Thursday 8 January 2015

Winter Off-Season 3: Formula E - The Good, The Bad and The Utterly Ridiculous

Greetings Internet

Merely days into the new year, a whole eight of them now (at least it was the 8th when I first started typing this outburst) the first race weekend draws nearer. This never used to be the case back in the day... which does make me feel old... in recent years the dark and bleak off-season could only be filled with what is now called LOORRS (Lucas Oil Off Road Racing Series). LOORRS is an American off-road circuit racing series - sort of like Rallycross, but without the tarmac sections... and using trucks. The broadcasts were from the season gone, so they were several months behind any form of live coverage - but it is marvellously insane. Sometimes the winter months were dashed with the effective dregs of the elapsed year - very delayed coverage of ARCA, a low division of NASCAR and Trophee Andros ice racing. The Andros Trophy was at least replayed in the same week as the actual event - as it was inherently a winter sport - but the actual spectacle falls far short of any expectations. The ice racing does feature the likes of Alain Prost and Olivier Panis - with a recent cameo from Romain Grosjean (yes, it is a French alpine based series) but the tracks are too narrow and the cars do the entire lap sideways so overtaking is virtually impossible without brute force. So we are left with LOORRS - which sits amongst a sea of mediocrity and disappointment and immediately defies all of it. A variety of different trucks and dirt buggies race each other on purpose built dirt tracks with huge jumps and banked turns. It has been the chosen winter entertainment for many years now - hell, I even watched round three on Christmas Day... because that's the world I live in. So if any of you folk have MotorsTV, which I think is on Freeview now, go have a look, it shouldn't be that entertaining, but it is. 
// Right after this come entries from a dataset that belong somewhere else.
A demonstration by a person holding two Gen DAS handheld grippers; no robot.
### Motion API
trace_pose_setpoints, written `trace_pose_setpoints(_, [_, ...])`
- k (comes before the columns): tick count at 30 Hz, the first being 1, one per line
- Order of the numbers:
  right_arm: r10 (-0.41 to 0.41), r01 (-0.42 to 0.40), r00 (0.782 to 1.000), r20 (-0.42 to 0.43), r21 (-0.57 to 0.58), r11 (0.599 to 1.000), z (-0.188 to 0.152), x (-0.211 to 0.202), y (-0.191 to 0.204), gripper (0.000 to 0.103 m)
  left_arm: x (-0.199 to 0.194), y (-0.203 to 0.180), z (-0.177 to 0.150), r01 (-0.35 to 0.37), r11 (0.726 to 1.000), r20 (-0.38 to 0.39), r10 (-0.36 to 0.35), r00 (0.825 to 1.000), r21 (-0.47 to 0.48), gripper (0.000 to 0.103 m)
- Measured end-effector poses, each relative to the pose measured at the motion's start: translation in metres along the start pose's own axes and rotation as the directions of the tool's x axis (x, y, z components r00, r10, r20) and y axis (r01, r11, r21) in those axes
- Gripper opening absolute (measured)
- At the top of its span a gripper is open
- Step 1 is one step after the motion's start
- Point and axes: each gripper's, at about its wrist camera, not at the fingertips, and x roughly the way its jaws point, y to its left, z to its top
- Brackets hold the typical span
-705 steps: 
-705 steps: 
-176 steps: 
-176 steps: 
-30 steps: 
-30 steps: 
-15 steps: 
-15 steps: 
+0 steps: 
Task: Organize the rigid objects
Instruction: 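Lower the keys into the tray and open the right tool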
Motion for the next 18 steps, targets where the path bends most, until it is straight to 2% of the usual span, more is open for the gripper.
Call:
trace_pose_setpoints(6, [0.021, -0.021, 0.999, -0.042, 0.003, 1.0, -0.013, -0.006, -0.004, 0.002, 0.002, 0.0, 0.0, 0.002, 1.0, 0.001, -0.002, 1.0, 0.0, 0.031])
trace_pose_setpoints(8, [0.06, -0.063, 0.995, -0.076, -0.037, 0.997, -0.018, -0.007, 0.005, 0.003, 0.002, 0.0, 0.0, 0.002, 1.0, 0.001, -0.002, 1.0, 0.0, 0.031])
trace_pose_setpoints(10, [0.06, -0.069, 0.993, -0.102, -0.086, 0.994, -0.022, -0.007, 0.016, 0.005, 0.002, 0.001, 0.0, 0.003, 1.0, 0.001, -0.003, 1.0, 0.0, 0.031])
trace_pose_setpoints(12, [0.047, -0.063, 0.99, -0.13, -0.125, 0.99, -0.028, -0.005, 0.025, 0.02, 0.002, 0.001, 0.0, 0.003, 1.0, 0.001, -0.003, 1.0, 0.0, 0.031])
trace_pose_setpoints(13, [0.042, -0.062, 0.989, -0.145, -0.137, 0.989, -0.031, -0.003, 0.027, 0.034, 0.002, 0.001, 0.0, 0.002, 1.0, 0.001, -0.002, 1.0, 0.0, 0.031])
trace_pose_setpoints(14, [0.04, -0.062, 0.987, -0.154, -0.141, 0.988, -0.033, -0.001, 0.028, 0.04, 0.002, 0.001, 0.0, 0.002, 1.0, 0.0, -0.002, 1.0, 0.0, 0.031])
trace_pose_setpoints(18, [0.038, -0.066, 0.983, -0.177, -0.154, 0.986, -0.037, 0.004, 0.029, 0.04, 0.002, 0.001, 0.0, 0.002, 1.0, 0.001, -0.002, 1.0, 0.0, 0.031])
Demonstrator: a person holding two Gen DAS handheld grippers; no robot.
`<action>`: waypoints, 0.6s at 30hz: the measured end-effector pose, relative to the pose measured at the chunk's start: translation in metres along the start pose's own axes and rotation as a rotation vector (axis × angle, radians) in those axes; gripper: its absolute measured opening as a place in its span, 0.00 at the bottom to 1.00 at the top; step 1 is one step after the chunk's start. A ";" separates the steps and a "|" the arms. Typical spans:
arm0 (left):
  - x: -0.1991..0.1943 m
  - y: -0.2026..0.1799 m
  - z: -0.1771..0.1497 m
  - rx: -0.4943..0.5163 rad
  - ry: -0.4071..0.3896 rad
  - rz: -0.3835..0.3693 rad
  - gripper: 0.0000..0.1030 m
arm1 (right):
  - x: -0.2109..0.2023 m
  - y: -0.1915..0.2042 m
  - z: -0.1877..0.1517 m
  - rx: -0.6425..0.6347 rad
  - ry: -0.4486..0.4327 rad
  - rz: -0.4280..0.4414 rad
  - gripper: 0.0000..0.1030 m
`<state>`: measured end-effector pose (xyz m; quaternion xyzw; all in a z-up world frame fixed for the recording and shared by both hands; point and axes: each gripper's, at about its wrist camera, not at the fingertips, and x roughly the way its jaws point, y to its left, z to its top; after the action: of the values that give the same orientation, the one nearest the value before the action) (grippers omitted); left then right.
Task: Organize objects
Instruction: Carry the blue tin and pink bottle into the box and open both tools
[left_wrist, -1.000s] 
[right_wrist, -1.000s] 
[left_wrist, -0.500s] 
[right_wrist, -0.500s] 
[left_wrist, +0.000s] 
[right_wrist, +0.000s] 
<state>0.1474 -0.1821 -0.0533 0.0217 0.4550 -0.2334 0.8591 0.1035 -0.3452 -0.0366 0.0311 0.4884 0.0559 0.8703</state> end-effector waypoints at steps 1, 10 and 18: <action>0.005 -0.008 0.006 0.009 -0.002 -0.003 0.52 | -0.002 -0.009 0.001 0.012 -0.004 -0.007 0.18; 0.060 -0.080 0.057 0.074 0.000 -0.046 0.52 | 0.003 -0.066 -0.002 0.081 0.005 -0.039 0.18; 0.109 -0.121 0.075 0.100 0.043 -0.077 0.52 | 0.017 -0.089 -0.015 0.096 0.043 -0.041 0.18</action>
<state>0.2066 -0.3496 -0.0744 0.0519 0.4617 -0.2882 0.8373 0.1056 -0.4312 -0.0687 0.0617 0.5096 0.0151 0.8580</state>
However, the winter months got a little more interesting this time around because something new, and live, entered the arena. Even though it did start in September and extends into late Spring - Formula E has been dumped into the off-season period and it is magnificent, at least in some respects it is anyway.



Formula E was thought up some time ago, and then it seemed very fancy if not a little over-ambitious. The idea of running a high level international championship with all-electric cars was met with both anticipation and scepticism.  Even now the series exists and has been running for a few events in Asia and South America - the plans for the future look equally as far-fetched. This debut season can be considered in many respects to be a very long test session, both for the new technologies and for the response and interest from the motorsport community - in terms of fans, drivers, teams and prospective manufacturers. On the face of it Formula E represents an evolution of racing, one that is more in line with international targets for electrification of transportation. Underneath all of this is something clever - almost using the potential fame and recognition that comes with a new emerging high energy sport to bait manufacturers and technology companies into joining in. Once they get on board - the pressure of competition forces them to develop new storage technologies and energy recovery systems to stay at the front. Ultimately like many other devices designed for the track, these inventions and innovations filter down through mass production into the consumer market. Allowing people like you and I, OK just you - my bank balance is a little on the minimal side for fancy technical gubbins - to see the benefits in road going electric cars - increased range, faster charge times and that sort of thing. But all of that is a few years away yet, when control over Formula E car design is passed onto independent teams and major manufacturers - for now a it is a stock single make category running effectively the initial prototype version of this new age. 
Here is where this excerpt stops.